WHAT TO DO: In the listing below, which lines contain the string "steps"? Copy them all.

......

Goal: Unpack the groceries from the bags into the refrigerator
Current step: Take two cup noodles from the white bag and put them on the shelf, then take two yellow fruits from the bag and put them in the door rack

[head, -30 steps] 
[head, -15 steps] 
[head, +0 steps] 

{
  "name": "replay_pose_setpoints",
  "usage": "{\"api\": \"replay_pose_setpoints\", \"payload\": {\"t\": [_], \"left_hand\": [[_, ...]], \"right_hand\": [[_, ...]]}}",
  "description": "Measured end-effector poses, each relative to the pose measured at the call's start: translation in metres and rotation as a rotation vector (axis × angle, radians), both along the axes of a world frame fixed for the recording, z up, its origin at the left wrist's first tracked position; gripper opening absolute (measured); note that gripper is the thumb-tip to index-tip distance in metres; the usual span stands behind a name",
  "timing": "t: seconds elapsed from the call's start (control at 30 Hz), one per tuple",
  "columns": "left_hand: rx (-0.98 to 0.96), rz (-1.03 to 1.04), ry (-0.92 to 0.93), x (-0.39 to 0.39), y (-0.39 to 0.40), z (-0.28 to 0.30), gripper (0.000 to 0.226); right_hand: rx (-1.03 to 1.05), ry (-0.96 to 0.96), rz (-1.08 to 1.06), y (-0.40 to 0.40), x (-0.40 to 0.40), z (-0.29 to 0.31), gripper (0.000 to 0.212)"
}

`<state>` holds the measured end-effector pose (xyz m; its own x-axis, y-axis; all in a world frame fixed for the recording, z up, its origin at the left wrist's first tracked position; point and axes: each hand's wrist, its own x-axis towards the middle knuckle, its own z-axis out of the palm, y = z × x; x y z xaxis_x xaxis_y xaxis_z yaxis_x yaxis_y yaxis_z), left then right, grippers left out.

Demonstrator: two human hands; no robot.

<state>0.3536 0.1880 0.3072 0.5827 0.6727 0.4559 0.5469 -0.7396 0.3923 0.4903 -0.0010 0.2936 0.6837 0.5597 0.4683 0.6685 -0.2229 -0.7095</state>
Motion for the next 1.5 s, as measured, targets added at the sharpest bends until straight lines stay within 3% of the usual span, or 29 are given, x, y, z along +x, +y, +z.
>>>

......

RESULT OF THE EXERCISE:
[head, -30 steps] 
[head, -15 steps] 
[head, +0 steps] 

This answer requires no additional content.